European brake component market: varying consumer preferences will test manufacturers' flexibility

Mature European markets are currently experiencing a shift in preference towards brake pad and disc technology. Conversely, drum and shoe systems remain popular in less developed regions such as Eastern Europe. Producers of brake parts need to remain alert to changes in the brake systems desired by motorists.

Due to the recent economic instability that has been felt throughout most of Europe, people are more carefully considering the cost implications of running a vehicle, particularly with regards to where savings can be made. As a result, motorists are looking at their cars as a long-term financial investment, and there is a resulting trend towards switching to smaller vehicles so as to benefit from improved efficiency.

Such behavior will lead to older cars being removed from usage, thus taking their older brake technologies of shoes and drums with them. The aftermarket for these components will be affected in that there will naturally be less demand. It is forecasted that the brake shoe and drum markets in the leading five countries will have contracted by around 8% each by 2015. That said, this will largely be offset by an anticipated rise in the need for brake pads and discs to replace them.

Manufacturers will start to see geographical hotbeds emerging depending on the parts they produce as the car parc age in different countries changes and preferences for different brake systems evolve. This will aid manufacturers of each brake part type in that they will be able to better focus production and supply on the markets that use their components.

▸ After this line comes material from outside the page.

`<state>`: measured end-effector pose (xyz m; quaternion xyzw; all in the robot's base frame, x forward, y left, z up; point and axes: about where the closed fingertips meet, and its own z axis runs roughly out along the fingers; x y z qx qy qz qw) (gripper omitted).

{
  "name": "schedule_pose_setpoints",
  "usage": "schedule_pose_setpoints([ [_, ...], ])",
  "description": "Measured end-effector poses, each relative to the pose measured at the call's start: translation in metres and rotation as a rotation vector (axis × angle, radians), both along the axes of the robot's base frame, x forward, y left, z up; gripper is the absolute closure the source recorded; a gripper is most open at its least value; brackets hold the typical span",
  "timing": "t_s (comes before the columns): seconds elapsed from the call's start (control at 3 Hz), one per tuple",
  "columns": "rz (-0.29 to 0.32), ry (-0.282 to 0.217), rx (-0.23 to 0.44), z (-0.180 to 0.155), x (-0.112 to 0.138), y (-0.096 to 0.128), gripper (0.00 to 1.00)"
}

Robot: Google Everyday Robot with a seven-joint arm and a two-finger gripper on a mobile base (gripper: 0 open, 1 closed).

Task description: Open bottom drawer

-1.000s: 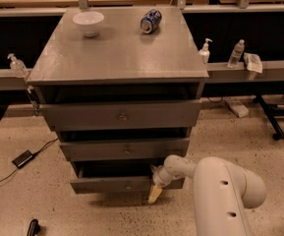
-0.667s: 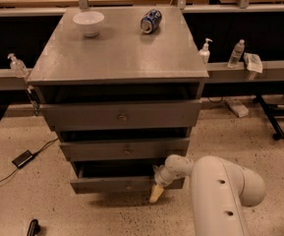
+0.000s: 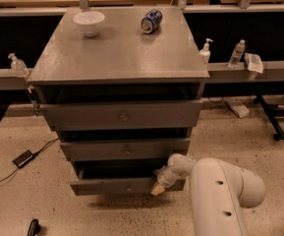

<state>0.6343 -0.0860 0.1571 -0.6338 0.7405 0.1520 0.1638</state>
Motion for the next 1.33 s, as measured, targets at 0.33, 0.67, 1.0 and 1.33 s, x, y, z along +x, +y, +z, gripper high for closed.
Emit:
schedule_pose_setpoints([
  [0.33,0.000,0.000,0.000,0.000,0.000,0.000,0.80],
  [0.67,0.000,0.000,0.000,0.002,0.000,0.000,1.00],
  [1.0,0.000,0.000,0.000,0.005,0.000,0.000,1.00],
  [1.33,-0.001,0.055,0.036,0.001,-0.032,0.008,1.00],
])
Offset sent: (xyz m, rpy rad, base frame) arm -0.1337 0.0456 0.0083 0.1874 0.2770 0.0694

Alternatively, those who supply markets where demand for their components is dwindling, such as drums and shoes, could consider product diversification should they wish to continue their presence in these countries. In addition, brake pad and disc manufacturers would need to address any challenges surrounding increased production capacity in anticipation of higher sales volumes.

Until technology develops further still in terms of the potential introduction of electronic vehicles, there will continue to be a need for hydraulic brake systems of one sort or another. It is just that producers will need to be mindful of changes in consumer preferences in order to keep up with the evolution of brake components in different markets.